On May 4, 2007, at 5:32 PM, Daniel Lorenz wrote:
> Hello,
>
> On Friday 04 May 2007 16:34, Steve Traylen wrote:
>> On May 4, 2007, at 4:24 PM, Daniel Lorenz wrote:
>>> Hello,
>>>
>>> since today 0:00 SFT fail on at least one WN.
>>>
>>> After the job start running on the WN, they immediately
>>> terminate.
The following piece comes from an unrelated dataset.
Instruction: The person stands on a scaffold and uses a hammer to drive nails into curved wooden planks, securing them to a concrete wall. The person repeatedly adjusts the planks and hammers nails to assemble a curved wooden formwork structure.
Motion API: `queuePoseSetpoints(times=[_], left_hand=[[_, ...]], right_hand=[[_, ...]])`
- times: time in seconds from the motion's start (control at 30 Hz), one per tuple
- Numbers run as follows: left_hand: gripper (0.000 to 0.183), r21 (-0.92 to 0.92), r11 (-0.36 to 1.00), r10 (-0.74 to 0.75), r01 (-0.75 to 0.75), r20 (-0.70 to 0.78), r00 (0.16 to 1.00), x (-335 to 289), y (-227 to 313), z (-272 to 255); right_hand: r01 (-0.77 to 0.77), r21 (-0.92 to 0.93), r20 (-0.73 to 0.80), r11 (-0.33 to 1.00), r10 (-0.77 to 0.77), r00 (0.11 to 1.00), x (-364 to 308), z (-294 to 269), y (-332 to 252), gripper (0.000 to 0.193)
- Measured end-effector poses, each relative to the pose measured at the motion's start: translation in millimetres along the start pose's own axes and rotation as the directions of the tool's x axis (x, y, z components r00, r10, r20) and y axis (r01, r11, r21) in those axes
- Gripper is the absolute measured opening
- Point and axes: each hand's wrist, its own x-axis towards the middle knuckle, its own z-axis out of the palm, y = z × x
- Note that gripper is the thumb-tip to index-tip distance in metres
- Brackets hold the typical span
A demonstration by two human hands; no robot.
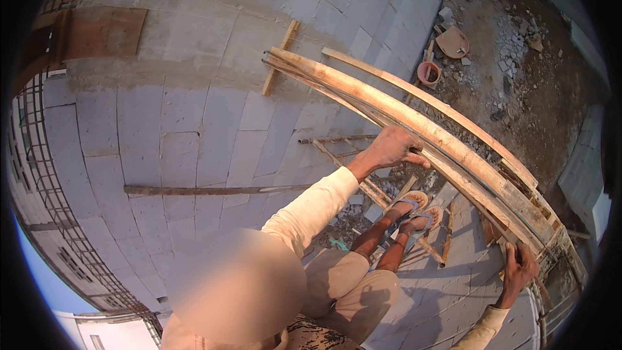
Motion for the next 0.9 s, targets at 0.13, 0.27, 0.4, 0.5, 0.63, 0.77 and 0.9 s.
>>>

The
>>> /pbs/undelivered/<job>..ER file says:
>>
Daniel,
Is there anything in the mom logs on the WN, in particular there should
be reason why the file could not be copied back.
Be sure to have
$logevent 255
in the mom configuration to increase the verbosity but the default
should be enough
to pick up an error.
Also when you say you submitted jobs successfully with qsub did the
output actually
come back?
Steve
>> So it sounds like you tried everything on:
>>
>> http://goc.grid.sinica.edu.tw/gocwiki/submit-
>> helper_script_..._gave_error%3A_cache_export_dir_...
>>
>> Try su'ing to one of your pool accounts and qsub'ing a simple job.
>> Try in particular as
>> an ops VO.
>> Steve
>
> I tried this with a number of accounts and it worked fine . But if
> I use
> globus-job-run gcn54/jobmanager-lcgpbs no output (but also no error
> message)
> is returned and a "submit-helper script..." entry on the WN is
> generated.
> The fork manager also works.
>
> Regards,
> Daniel
>
>>
>>> submit-helper script running on host gcn51 gave error:
>>> cache_export_dir
>>> (/home/dteam006/.lcgjm/globus-cache-export.I23975) on gatekeeper
>>> did not
>>> contain a cache_export_dir.tar archive
>>>
>>> logging info says:
>>> Event: Done
>>> - exit_code = 1
>>> - host = rb127.cern.ch
>>> - level = SYSTEM
>>> - priority = asynchronous
>>> - reason = Cannot read JobWrapper output, both
>>> from Condor
>>> and from Maradona.
>>> - seqcode =
>>> UI=000003:NS=0000000003:WM=000012:BH=0000000000:JSS=000009:LM=000019
>>> :L
>>> RMS=000000:APP=000000
>>> - source = LogMonitor
>>> - src_instance = unique
>>> - status_code = FAILED
>>>
>>> The CRL was up to date.
>>> I can copy file from the WN to the CE with
>>> globus-url-copy.
>>> The clocks are synchronized.
>>> Users are mapped to the same id.
>>>
>>> Has anybody an idea?
>>>
>>> Thanks in advance,
>>> Daniel Lorenz
--
Steve Traylen
[log in to unmask]
CERN, IT-GD-OPS.
|